GOAL OF THE EXERCISE:
Among the following entries, say how many lines contain the word "normal"; the answer is a number and nothing else.

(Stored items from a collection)
Start of Block

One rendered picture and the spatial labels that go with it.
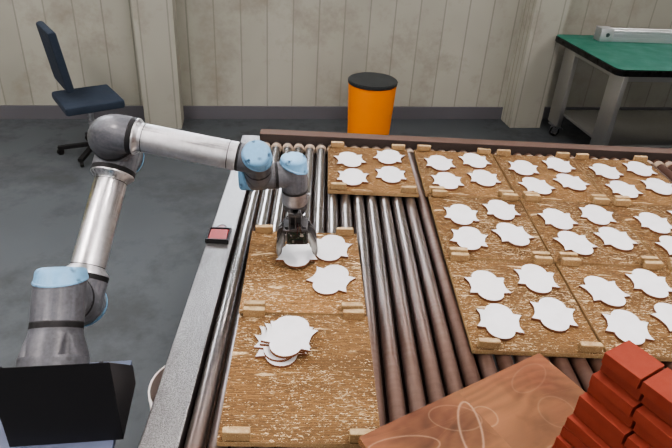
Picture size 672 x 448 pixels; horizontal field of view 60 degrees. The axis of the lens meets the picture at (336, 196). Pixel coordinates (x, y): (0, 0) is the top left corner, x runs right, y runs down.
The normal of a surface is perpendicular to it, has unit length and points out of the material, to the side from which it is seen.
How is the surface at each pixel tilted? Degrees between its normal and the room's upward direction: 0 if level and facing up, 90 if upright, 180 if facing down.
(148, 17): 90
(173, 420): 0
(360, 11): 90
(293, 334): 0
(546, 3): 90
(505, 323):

End of Block
Start of Block

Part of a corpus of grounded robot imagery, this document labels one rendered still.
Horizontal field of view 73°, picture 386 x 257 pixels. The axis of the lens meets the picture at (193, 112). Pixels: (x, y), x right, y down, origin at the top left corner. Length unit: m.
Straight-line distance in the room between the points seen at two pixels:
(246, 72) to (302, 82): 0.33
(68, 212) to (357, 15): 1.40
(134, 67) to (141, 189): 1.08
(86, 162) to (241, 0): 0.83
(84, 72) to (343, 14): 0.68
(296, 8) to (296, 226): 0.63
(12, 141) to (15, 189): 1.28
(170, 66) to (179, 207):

End of Block

ANSWER TO THIS PROBLEM:
2